=== Work required ===
Would you please copy every line below that includes the string "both"?

Excerpts from a dataset
++++++++
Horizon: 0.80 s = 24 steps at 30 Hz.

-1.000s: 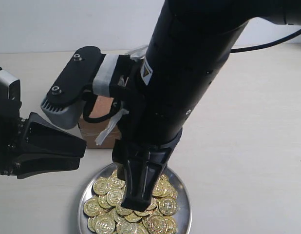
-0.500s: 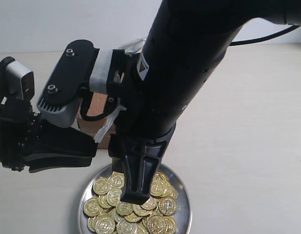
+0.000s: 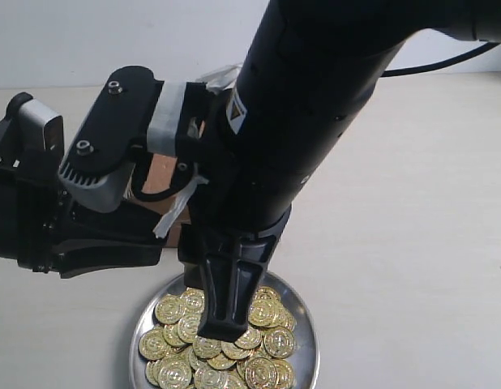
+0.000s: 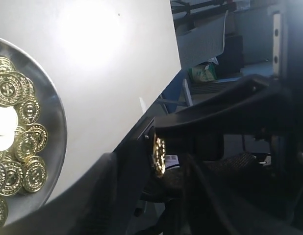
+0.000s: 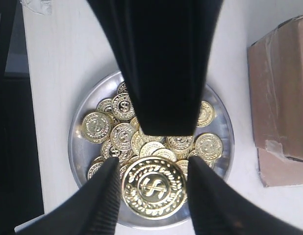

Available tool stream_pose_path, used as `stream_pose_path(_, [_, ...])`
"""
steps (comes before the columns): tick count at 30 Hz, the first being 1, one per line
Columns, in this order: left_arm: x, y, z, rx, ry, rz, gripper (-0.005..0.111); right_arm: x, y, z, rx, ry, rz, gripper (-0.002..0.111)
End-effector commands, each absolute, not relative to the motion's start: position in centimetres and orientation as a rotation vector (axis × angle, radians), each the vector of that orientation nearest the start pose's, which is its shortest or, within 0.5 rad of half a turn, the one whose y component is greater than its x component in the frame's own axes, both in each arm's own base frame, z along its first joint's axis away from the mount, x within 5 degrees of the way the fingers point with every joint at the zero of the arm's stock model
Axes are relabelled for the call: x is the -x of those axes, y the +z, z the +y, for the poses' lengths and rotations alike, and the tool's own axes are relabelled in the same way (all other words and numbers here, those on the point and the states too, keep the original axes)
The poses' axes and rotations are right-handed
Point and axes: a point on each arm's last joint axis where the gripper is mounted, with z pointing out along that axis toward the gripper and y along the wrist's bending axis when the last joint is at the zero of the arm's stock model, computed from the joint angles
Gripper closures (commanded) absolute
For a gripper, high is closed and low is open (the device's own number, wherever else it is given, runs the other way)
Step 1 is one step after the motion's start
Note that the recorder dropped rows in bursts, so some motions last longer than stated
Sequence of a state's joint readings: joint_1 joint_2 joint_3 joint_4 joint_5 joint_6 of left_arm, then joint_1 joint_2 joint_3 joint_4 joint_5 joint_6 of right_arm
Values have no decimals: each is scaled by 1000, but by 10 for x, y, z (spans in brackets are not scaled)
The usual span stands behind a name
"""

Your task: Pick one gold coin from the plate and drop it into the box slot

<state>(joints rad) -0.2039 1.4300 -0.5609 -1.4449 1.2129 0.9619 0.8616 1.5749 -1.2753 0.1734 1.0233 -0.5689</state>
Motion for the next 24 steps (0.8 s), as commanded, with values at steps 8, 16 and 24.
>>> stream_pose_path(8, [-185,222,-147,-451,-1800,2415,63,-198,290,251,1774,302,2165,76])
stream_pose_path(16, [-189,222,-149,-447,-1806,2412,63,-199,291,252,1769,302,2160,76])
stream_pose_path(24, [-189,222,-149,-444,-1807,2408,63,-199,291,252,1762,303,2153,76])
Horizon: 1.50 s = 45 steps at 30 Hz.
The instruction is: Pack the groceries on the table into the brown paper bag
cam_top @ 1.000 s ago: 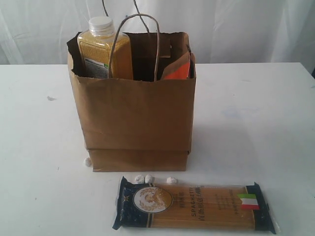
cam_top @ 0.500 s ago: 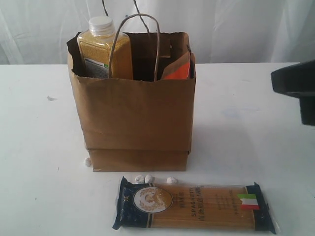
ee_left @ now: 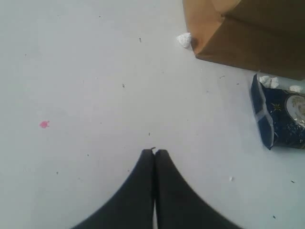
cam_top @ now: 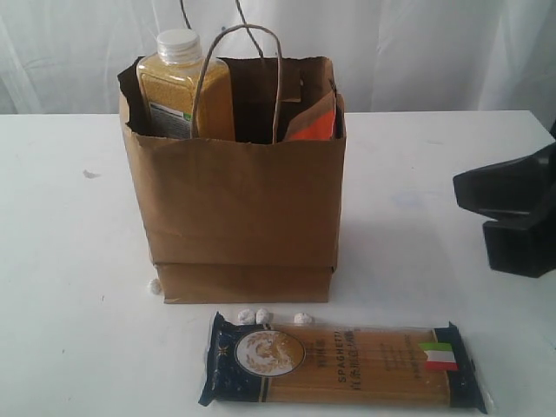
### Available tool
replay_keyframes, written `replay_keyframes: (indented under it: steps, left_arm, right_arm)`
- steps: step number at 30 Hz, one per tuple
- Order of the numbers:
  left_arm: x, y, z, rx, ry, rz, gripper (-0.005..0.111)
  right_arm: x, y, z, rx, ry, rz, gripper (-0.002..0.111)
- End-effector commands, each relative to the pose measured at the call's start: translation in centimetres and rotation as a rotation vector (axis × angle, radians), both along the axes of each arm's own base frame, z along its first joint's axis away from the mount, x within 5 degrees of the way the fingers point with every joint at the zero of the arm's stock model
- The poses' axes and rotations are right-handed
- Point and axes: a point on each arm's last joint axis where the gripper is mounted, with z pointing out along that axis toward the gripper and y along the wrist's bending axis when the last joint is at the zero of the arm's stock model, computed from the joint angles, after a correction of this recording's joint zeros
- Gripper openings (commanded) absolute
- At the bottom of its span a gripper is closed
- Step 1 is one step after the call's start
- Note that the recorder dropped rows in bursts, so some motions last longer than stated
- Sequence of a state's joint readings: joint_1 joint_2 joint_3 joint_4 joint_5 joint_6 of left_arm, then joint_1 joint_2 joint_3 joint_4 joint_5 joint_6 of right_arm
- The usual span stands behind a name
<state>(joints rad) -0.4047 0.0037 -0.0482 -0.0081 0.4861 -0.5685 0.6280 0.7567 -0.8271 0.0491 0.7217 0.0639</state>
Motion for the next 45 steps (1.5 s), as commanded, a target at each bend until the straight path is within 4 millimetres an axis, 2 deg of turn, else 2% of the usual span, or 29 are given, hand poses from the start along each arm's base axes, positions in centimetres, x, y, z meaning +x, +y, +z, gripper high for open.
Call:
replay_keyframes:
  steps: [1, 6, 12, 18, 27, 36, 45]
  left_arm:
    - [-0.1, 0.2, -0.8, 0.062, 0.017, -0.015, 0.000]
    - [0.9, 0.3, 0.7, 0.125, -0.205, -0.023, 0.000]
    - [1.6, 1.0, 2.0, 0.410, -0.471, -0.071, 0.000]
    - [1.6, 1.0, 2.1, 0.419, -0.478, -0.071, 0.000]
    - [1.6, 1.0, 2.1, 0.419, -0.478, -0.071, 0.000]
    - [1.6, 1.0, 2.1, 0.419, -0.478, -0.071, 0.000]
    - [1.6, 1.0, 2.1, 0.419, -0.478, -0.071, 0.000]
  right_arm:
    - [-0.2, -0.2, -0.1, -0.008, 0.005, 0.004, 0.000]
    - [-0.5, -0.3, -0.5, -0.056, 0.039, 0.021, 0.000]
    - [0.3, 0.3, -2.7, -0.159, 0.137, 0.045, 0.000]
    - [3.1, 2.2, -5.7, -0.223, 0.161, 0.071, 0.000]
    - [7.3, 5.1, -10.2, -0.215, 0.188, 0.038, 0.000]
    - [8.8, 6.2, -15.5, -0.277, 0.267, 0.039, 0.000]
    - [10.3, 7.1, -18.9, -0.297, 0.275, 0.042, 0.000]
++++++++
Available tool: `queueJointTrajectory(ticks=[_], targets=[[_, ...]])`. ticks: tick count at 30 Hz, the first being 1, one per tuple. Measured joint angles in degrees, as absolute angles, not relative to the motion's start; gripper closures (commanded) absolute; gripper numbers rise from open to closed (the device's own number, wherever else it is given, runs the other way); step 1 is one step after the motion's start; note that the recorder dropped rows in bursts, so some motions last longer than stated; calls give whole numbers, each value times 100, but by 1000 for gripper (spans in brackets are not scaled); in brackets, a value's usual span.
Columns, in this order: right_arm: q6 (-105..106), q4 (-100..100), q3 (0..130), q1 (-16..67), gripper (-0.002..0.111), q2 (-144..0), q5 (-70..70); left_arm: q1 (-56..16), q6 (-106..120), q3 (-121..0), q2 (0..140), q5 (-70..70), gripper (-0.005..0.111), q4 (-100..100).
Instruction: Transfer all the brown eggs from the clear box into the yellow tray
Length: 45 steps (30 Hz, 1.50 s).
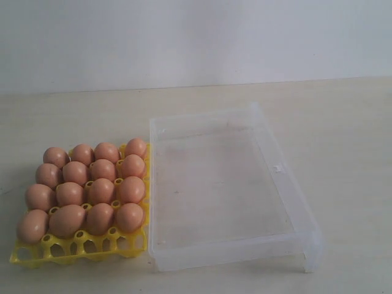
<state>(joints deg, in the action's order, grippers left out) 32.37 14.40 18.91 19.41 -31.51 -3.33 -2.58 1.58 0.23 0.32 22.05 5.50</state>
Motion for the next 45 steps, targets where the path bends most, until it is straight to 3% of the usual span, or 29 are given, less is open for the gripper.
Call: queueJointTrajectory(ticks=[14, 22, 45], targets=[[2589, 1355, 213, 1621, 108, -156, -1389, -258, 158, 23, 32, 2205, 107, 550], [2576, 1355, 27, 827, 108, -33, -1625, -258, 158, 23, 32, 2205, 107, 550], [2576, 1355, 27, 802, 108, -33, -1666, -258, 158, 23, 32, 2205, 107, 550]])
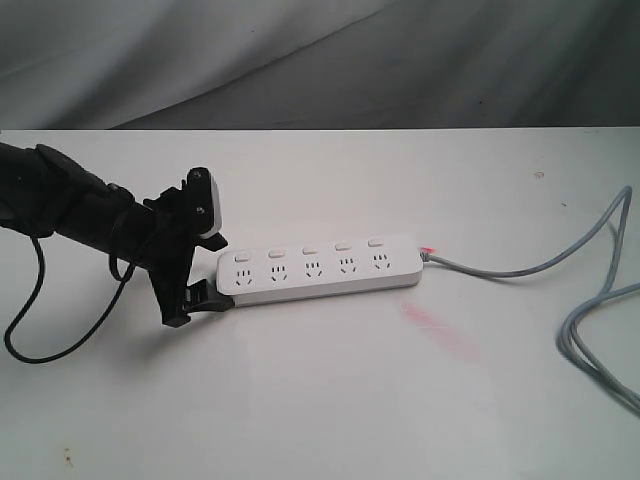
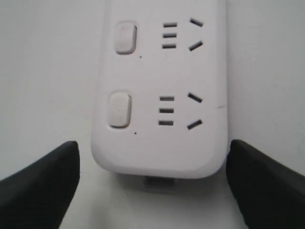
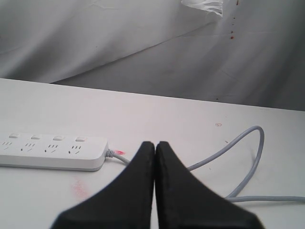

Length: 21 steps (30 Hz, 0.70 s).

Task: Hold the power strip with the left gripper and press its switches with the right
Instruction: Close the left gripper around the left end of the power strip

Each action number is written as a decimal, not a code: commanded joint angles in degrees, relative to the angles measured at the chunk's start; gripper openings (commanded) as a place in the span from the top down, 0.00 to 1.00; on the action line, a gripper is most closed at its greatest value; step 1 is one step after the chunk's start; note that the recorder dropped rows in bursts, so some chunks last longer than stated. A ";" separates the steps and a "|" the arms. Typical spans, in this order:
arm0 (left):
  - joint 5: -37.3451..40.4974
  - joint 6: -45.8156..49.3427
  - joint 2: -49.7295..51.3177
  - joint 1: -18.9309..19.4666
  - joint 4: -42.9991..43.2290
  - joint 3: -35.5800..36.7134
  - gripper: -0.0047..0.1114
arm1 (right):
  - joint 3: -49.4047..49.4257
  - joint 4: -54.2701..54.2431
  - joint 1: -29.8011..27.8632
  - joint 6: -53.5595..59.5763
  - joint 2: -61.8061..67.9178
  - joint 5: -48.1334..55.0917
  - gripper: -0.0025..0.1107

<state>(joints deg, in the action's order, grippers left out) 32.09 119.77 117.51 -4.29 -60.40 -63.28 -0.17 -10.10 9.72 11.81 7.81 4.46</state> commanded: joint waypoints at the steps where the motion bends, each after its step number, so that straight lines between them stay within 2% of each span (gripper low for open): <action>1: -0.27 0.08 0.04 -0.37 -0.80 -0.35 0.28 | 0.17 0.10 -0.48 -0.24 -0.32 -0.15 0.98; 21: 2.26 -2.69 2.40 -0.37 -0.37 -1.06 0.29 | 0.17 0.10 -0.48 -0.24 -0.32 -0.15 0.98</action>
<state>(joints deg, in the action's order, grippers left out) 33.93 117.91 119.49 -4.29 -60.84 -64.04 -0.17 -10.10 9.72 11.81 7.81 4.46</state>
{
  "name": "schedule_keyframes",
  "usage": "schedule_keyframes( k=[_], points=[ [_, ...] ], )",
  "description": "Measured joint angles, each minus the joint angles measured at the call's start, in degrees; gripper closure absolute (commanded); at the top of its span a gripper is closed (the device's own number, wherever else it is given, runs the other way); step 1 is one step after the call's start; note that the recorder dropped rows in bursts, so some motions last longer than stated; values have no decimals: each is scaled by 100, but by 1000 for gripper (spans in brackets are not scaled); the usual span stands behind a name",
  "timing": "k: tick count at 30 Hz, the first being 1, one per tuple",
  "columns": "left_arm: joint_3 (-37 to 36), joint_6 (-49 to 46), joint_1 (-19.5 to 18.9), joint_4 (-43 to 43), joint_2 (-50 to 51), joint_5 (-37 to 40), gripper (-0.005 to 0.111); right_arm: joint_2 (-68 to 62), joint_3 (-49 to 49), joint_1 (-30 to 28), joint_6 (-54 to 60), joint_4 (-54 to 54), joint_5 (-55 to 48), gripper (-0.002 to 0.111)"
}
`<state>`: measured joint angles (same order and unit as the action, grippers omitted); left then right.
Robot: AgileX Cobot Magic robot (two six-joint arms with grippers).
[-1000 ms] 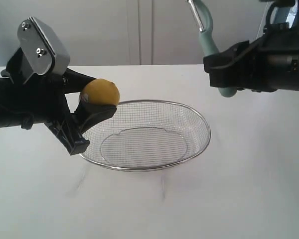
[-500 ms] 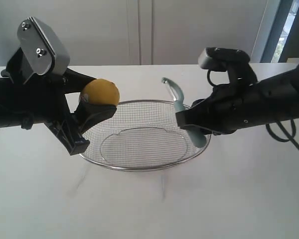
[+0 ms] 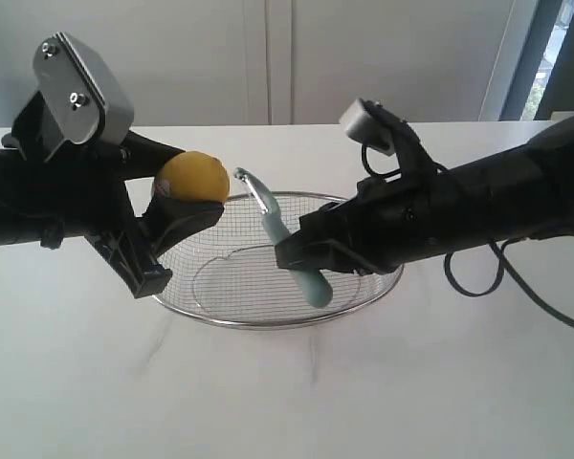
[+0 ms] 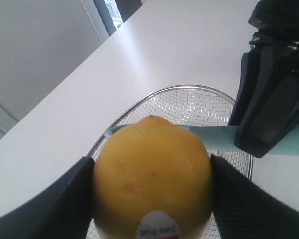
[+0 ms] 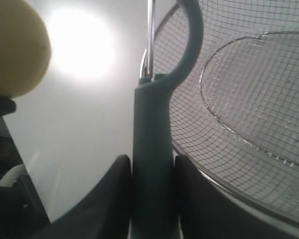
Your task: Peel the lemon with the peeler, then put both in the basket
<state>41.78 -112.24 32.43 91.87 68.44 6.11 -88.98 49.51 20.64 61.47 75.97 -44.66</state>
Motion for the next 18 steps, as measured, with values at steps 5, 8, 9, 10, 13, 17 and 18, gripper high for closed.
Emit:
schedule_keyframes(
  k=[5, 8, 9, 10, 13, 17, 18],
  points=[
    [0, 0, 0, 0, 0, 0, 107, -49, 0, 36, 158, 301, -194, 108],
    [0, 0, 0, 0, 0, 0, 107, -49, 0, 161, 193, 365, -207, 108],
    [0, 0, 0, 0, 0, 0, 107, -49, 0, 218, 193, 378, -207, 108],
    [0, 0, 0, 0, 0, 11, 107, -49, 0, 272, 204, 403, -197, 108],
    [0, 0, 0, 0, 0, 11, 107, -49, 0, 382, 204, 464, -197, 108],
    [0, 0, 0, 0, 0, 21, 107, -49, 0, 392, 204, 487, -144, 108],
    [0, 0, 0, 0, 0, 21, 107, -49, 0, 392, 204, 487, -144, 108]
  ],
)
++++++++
=== Response to the exercise ===
End-effector commands, each absolute, not relative to the motion's start: position in centimetres and orientation as a rotation vector (axis × angle, radians), each the vector of that orientation nearest the start pose's, which is its shortest or, within 0.5 rad of half a turn, the one whose y component is greater than its x component in the frame's own axes, both in each arm's own base frame, z along its first joint's axis away from the mount, x within 5 degrees of the way the fingers point with every joint at the zero of the arm's stock model
- End-effector commands, each relative to the pose measured at the call's start: translation in centimetres and rotation as a rotation vector (axis × angle, radians), both along the axes of each arm's own base frame, z along its first joint's axis away from the mount, x within 5 degrees of the way the fingers point with every joint at the zero of the arm's stock model
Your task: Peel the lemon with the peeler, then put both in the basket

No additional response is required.